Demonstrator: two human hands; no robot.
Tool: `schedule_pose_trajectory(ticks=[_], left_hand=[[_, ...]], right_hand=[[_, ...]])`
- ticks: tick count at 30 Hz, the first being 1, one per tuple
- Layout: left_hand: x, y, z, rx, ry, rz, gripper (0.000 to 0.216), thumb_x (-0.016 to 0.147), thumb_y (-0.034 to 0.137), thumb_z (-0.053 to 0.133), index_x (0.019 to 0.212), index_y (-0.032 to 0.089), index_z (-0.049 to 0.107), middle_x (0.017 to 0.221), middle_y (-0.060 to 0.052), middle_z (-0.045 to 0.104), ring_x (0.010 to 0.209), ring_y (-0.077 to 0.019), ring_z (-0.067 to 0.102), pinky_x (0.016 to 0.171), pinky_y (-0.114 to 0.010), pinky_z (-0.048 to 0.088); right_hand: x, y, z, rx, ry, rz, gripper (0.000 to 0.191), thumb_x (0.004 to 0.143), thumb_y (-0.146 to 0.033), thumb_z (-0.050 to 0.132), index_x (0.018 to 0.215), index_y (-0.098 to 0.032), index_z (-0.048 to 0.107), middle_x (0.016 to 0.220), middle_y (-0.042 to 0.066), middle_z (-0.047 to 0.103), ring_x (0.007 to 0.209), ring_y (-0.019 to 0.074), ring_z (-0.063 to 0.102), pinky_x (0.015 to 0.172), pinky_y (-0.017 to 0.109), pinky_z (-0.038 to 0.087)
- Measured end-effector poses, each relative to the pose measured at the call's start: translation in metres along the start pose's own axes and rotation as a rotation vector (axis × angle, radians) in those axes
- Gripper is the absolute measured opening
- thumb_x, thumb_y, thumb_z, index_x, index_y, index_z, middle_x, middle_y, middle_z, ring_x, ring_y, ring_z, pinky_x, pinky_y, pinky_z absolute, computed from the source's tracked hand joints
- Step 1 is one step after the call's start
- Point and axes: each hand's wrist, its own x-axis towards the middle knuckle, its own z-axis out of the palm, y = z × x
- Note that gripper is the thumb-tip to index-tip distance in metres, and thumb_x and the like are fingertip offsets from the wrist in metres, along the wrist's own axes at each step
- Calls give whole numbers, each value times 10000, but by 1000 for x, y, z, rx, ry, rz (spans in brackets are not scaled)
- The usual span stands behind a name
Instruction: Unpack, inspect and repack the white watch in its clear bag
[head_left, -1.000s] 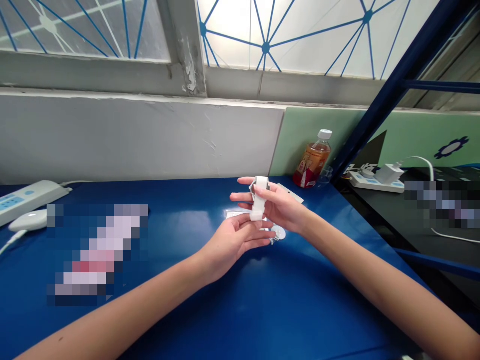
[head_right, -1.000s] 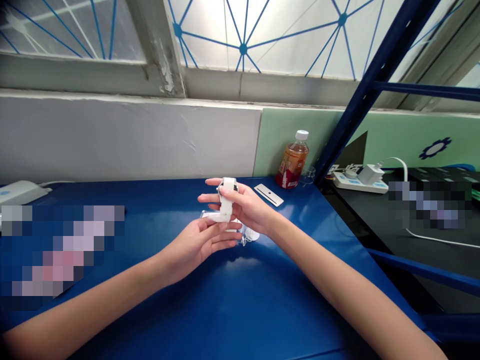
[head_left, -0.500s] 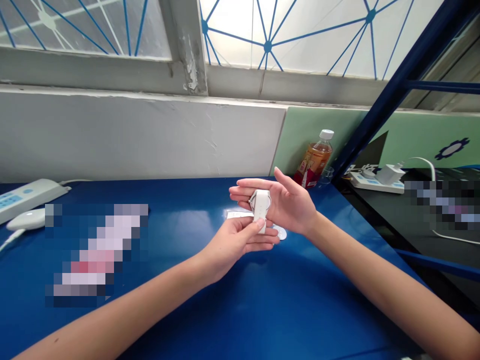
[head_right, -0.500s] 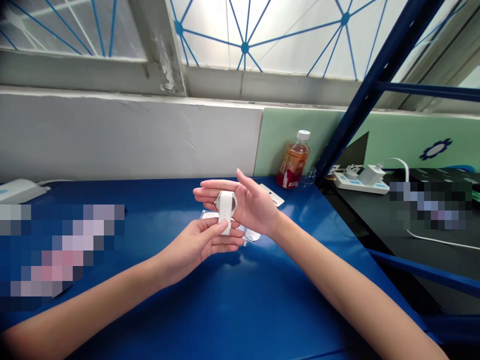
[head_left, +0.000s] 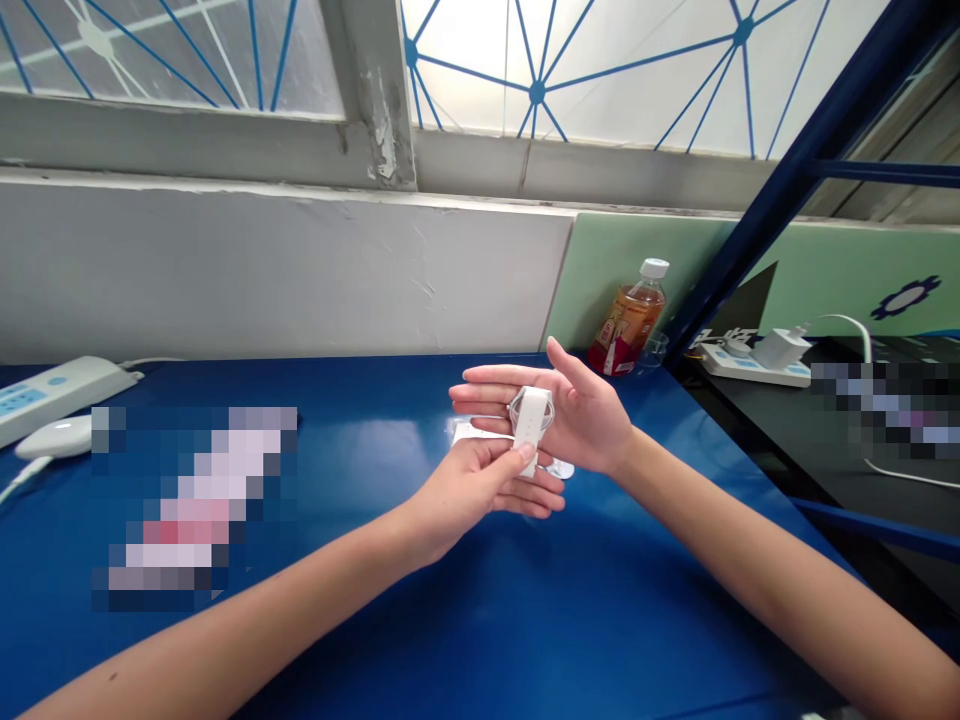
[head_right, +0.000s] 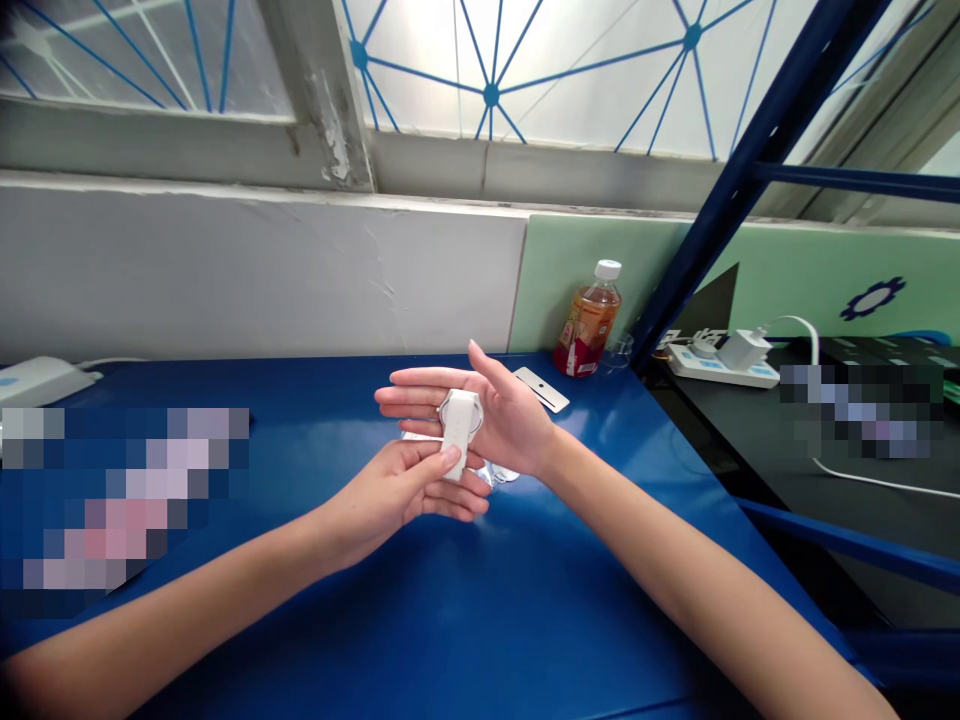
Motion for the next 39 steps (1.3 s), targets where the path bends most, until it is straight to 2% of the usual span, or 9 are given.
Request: schedule_pose_trajectory(ticks=[9,13,17,21,24,27,29,33,39], left_hand=[[1,-1,-1,-33,16,5,377,893,444,651,967,76,694,930,-156,757,831,-250,743,789,-362,586],[2,1,-2,-12,72,25,424,863,481,669,976,73,671,878,-149,753,801,-241,739,769,-348,581],[3,8,-9,110,136,115,430,837,502,687,949,88,671,796,-97,731,685,-179,705,697,-290,563],[7,13,-18,202,111,153,400,852,499,659,877,100,673,782,-79,711,646,-145,660,692,-276,549],[8,12,-26,427,92,227,401,908,494,571,972,113,678,820,-89,717,691,-175,672,716,-308,551],[8,6,-36,884,241,451,377,912,417,587,1151,130,631,957,-111,717,840,-226,682,787,-360,547],[9,0,-44,1181,212,619,389,892,375,612,1197,134,614,1130,-148,678,1041,-280,636,927,-431,502],[12,-12,-57,1454,91,597,577,917,428,588,1395,135,454,1442,-191,479,1360,-327,407,1101,-513,356],[13,-14,-57,1513,40,532,499,952,468,532,1337,153,502,1355,-168,555,1283,-311,484,1075,-499,379]], right_hand=[[1,0,0,-60,58,-2,641,976,-610,253,1168,-162,669,1297,113,650,1280,265,544,1118,456,351],[3,-1,-4,-165,116,-32,506,969,-552,393,1156,-177,676,1288,113,656,1273,261,550,1102,449,379],[-1,-9,-9,-569,222,-105,336,924,-403,580,1167,-187,667,1192,103,699,1142,243,633,975,395,494],[-21,-11,-10,-1003,379,-173,310,901,-364,617,1141,-175,669,967,78,728,733,176,691,637,293,547],[-40,-4,-15,-1081,502,-200,319,883,-375,633,1111,-157,677,912,80,716,626,160,661,557,286,521],[-53,6,-26,-1048,665,-240,328,879,-393,621,1094,-152,674,776,49,694,575,161,642,521,284,499],[-56,11,-36,-1110,709,-219,326,877,-402,609,1077,-155,681,713,34,675,542,163,629,512,289,484],[-59,14,-51,-1435,719,-193,293,890,-345,539,1050,-166,707,643,21,652,519,161,590,516,288,431],[-64,8,-59,-1819,657,-72,274,856,-245,492,962,-176,736,590,14,634,523,162,560,545,283,366]])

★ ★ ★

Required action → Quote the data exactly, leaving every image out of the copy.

Result for this task →
Demonstrator: two human hands; no robot.
Tool: `schedule_pose_trajectory(ticks=[_], left_hand=[[_, ...]], right_hand=[[_, ...]])`
- ticks: tick count at 30 Hz, the first being 1, one per tuple
- Layout: left_hand: x, y, z, rx, ry, rz, gripper (0.000 to 0.216), thumb_x (-0.016 to 0.147), thumb_y (-0.034 to 0.137), thumb_z (-0.053 to 0.133), index_x (0.019 to 0.212), index_y (-0.032 to 0.089), index_z (-0.049 to 0.107), middle_x (0.017 to 0.221), middle_y (-0.060 to 0.052), middle_z (-0.045 to 0.104), ring_x (0.010 to 0.209), ring_y (-0.077 to 0.019), ring_z (-0.067 to 0.102), pinky_x (0.016 to 0.171), pinky_y (-0.114 to 0.010), pinky_z (-0.048 to 0.088); right_hand: x, y, z, rx, ry, rz, gripper (0.000 to 0.191), thumb_x (0.004 to 0.143), thumb_y (-0.146 to 0.033), thumb_z (-0.050 to 0.132), index_x (0.018 to 0.215), index_y (-0.098 to 0.032), index_z (-0.048 to 0.107), middle_x (0.016 to 0.220), middle_y (-0.042 to 0.066), middle_z (-0.047 to 0.103), ring_x (0.007 to 0.209), ring_y (-0.019 to 0.074), ring_z (-0.063 to 0.102), pinky_x (0.015 to 0.172), pinky_y (-0.017 to 0.109), pinky_z (-0.038 to 0.087)
- Measured end-effector poses, each relative to the pose measured at the call's start: translation in metres along the start pose's own axes and rotation as a rotation vector (axis × angle, radians) in those axes
- Gripper is the absolute measured opening
- thumb_x, thumb_y, thumb_z, index_x, index_y, index_z, middle_x, middle_y, middle_z, ring_x, ring_y, ring_z, pinky_x, pinky_y, pinky_z absolute, computed from the source's tracked hand joints
- Step 1 is one step after the call's start
- Point and axes: each hand's wrist, its own x-axis towards the middle knuckle, its own z-axis out of the palm, y = z × x
- Note that gripper is the thumb-tip to index-tip distance in metres, and thumb_x and the like are fingertip offsets from the wrist in metres, along the wrist's own axes at each step
- Calls give whole numbers, each value times 10000, but by 1000 for x, y, z, rx, ry, rz (spans in brackets are not scaled)
- The usual span stands behind a name
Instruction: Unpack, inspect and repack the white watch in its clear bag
[head_left, -1.000s] 
[head_right, -1.000s] 
[head_left, -0.500s] 
[head_right, -0.500s] 
[head_left, +0.000s] 
[head_right, +0.000s] 
Motion for the next 39 steps (1.3 s), targets where the path bends most, until it is straight to 2% of the usual span, or 9 are given.
Request: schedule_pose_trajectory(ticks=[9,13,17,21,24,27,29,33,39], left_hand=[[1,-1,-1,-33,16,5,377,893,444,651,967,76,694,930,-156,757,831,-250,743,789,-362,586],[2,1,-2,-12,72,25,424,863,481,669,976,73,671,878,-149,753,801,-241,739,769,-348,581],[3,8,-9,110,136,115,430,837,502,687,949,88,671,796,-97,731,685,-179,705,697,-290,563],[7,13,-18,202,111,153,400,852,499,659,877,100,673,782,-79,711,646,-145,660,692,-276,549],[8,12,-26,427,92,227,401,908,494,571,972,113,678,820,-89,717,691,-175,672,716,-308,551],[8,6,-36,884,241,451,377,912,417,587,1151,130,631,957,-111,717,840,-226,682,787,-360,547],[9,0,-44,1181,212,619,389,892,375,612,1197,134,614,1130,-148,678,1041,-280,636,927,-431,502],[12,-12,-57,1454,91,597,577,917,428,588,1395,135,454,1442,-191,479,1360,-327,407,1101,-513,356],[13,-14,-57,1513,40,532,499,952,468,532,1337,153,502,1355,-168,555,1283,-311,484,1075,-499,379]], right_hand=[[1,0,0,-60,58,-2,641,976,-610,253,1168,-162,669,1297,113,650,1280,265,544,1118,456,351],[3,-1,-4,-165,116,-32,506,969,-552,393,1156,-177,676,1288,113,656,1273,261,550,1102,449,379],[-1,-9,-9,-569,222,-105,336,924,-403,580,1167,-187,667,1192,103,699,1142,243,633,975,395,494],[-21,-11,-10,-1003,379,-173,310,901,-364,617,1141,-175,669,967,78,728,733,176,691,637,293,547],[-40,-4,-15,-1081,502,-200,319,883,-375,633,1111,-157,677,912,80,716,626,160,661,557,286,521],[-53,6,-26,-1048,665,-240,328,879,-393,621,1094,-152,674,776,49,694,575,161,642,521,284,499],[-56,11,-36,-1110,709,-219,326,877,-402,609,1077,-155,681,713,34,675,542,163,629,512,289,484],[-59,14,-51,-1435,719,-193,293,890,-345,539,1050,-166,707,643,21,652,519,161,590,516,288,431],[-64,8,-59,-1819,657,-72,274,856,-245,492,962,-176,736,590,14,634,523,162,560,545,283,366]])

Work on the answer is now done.